Inspection carried out on 16/08/2016

During a routine inspection

Letter from the Chief Inspector of General Practice

We carried out an announced comprehensive inspection at Dr A Calow’s Practice on 16 August 2016. Overall the practice is rated as requires improvement.

Our key findings across all the areas we inspected were as follows:

  • There was an open and transparent approach to safety and a system in place for reporting and recording significant events. However, this system was not consistently followed.
  • Appropriate learning was implemented following any investigation into significant events.
  • Some risks to patients were assessed and managed.
  • Staff assessed patients’ needs and delivered care in line with current evidence based guidance. Staff had been trained to provide them with the skills, knowledge and experience to deliver effective care and treatment.
  • Patients said they were treated with compassion, dignity and respect and they were involved in their care and decisions about their treatment.
  • Information about services and how to complain was available and easy to understand. Evidence showed the practice responded quickly to issues raised.

  • Patients mostly said they found it easy to make an appointment with a named GP and there was continuity of care, with urgent appointments available the same day.
  • The practice had good facilities and was well equipped to treat patients and meet their needs.
  • There was a clear leadership structure and staff felt supported by management. The practice proactively sought feedback from staff and patients, which it acted on.
  • The provider was aware of and complied with the requirements of the duty of candour.
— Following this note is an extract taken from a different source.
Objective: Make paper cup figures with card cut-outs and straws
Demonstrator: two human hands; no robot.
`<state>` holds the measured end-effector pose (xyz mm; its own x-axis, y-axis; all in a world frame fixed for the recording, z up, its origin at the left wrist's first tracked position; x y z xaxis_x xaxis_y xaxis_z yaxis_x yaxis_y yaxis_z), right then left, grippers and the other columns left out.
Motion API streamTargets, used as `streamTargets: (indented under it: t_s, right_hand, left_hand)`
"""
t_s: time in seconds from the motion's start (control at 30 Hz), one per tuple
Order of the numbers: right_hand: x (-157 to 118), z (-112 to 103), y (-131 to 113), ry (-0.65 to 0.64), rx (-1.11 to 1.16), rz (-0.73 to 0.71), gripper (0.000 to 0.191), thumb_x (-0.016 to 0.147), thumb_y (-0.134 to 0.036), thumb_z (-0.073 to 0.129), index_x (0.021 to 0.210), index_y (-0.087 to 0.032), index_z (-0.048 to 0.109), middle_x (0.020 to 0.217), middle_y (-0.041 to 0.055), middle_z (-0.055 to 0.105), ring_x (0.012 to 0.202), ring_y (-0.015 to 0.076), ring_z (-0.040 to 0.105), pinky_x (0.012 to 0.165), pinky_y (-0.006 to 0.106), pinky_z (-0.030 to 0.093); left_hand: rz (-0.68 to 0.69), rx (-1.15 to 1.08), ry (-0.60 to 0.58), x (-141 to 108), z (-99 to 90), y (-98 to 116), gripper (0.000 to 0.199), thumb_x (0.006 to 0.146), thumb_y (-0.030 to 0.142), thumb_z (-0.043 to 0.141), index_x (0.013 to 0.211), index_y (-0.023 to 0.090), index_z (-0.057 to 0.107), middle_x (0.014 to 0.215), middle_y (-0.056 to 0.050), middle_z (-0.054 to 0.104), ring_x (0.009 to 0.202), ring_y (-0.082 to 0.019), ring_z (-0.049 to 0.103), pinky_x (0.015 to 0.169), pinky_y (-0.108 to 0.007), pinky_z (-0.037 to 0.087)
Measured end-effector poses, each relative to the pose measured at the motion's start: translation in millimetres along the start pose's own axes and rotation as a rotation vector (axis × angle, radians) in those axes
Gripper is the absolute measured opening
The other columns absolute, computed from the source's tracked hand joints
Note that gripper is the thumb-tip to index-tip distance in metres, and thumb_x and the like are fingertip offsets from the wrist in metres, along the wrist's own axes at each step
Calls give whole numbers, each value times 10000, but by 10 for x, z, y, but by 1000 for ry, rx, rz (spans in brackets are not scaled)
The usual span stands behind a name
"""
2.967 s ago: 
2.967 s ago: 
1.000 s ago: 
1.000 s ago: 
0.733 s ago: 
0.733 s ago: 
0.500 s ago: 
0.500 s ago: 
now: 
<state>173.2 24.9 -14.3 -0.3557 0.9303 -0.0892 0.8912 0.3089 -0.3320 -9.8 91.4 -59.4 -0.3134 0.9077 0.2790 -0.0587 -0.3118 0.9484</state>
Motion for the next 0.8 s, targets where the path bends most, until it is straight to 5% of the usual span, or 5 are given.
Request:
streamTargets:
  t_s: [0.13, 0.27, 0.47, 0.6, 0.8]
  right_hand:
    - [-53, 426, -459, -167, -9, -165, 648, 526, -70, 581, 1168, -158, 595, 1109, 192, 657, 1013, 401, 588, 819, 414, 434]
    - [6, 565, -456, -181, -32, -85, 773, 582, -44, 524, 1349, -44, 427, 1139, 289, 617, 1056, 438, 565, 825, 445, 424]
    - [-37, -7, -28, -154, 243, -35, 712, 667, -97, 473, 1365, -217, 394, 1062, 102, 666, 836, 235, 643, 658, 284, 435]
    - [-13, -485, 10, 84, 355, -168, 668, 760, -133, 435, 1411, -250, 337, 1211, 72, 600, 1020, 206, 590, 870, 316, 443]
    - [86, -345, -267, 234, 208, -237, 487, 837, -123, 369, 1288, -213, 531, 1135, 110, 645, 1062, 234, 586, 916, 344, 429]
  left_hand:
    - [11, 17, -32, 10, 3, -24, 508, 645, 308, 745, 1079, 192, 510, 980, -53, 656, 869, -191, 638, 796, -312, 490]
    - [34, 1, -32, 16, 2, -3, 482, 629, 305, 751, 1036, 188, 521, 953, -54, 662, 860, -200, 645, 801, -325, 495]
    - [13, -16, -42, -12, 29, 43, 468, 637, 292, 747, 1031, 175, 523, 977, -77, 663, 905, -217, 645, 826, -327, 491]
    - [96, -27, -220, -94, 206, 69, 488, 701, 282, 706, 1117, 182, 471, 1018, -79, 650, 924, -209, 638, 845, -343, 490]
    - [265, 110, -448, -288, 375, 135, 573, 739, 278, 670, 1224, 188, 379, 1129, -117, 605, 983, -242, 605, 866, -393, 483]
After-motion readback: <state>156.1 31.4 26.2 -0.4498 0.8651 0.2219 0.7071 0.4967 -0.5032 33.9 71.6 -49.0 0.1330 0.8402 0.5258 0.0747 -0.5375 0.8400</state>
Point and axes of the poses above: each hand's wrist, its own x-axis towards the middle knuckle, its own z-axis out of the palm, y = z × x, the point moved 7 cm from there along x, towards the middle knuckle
We saw one area of outstanding practice:

  • The practice had implemented measures to streamline patient access. For example, there was an effective telephone triage system in place and the practice was able to demonstrate to us that 69% of patients accessing the triage system were contacted by telephone by a GP in under 30 minutes, and 91% in under an hour.

The areas where the provider must make improvement are:

  • Ensure all staff, including the safeguarding lead, have received training appropriate to their role in relation to safeguarding children and adults.

  • Ensure appropriate medical indemnity insurance cover is in place for staff.

In addition, the provider should:

  • Newly implemented systems around clinicians’ professional registrations should be embedded into practice’s recruitment and employment process.

  • Implement a consistent approach to documenting significant event analysis.

  • Improve documentation to provide a clear audit trail of information flow within the practice, such as meeting minutes and actions taken on receipt of safety alerts.

  • Monitor the effectiveness of any improvements made via audit and implement the new audit calendar.

  • Continue efforts to establish an active patient participation group.

  • Document timescales for completion of action plans produced as a result of infection prevention and control audits.

  • Documented risk assessments should demonstrate the risk of legionella has been considered.